Problem to work on: Please repeat the line that contains "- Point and" and every line after it, exactly, through the end of the records.

Data extract:
-=-=-

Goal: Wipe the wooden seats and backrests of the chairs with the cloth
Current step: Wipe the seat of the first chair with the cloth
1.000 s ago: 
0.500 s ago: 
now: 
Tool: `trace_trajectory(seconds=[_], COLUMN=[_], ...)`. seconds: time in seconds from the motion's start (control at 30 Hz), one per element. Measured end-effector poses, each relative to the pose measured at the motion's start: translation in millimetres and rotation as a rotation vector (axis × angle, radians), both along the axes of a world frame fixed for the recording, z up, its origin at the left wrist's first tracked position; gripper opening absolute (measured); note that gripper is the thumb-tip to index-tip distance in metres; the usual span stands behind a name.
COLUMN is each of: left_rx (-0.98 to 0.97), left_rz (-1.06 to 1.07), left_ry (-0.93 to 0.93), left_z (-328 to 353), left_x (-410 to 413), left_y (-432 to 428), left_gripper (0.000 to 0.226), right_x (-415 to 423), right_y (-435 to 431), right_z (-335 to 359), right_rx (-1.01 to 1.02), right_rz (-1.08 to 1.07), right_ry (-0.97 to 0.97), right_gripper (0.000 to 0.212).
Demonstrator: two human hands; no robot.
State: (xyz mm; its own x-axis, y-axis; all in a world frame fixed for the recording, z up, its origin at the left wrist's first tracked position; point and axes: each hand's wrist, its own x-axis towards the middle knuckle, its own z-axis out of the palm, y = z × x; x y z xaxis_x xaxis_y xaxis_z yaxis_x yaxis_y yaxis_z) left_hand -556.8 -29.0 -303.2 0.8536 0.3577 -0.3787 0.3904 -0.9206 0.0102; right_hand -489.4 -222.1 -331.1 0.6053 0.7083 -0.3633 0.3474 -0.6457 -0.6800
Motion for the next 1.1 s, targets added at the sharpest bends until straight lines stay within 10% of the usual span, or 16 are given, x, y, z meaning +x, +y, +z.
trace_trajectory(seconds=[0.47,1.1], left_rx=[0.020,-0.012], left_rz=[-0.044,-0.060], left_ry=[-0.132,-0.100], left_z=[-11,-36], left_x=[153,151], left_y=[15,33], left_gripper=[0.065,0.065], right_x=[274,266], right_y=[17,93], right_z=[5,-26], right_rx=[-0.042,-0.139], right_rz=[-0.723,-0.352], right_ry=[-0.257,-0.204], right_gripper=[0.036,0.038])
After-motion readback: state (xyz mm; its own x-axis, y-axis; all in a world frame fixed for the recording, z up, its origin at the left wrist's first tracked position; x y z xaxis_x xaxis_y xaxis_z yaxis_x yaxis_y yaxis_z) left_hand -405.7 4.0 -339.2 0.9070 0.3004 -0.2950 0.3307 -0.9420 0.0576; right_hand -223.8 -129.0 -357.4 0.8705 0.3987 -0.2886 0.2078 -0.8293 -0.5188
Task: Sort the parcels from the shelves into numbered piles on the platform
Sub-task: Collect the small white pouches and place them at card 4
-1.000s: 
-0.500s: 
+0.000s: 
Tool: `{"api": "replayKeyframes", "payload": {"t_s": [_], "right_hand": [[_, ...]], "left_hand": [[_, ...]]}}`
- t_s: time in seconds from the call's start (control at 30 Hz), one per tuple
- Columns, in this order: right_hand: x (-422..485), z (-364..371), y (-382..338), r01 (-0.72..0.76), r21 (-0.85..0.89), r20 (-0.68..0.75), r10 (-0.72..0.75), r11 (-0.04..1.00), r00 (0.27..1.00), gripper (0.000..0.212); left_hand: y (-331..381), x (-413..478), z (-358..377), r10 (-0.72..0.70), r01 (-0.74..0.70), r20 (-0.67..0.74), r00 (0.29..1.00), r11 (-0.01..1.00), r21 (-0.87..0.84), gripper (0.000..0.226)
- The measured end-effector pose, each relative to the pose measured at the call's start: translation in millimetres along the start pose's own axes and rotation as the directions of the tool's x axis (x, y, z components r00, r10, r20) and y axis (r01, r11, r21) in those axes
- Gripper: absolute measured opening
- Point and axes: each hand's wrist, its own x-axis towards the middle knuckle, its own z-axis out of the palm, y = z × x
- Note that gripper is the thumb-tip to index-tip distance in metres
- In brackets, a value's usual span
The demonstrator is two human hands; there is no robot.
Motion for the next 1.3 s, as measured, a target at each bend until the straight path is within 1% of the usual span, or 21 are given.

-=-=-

Result for this task:
- Point and axes: each hand's wrist, its own x-axis towards the middle knuckle, its own z-axis out of the palm, y = z × x
- Note that gripper is the thumb-tip to index-tip distance in metres
- In brackets, a value's usual span
The demonstrator is two human hands; there is no robot.
Motion for the next 1.3 s, as measured, a target at each bend until the straight path is within 1% of the usual span, or 21 are given.

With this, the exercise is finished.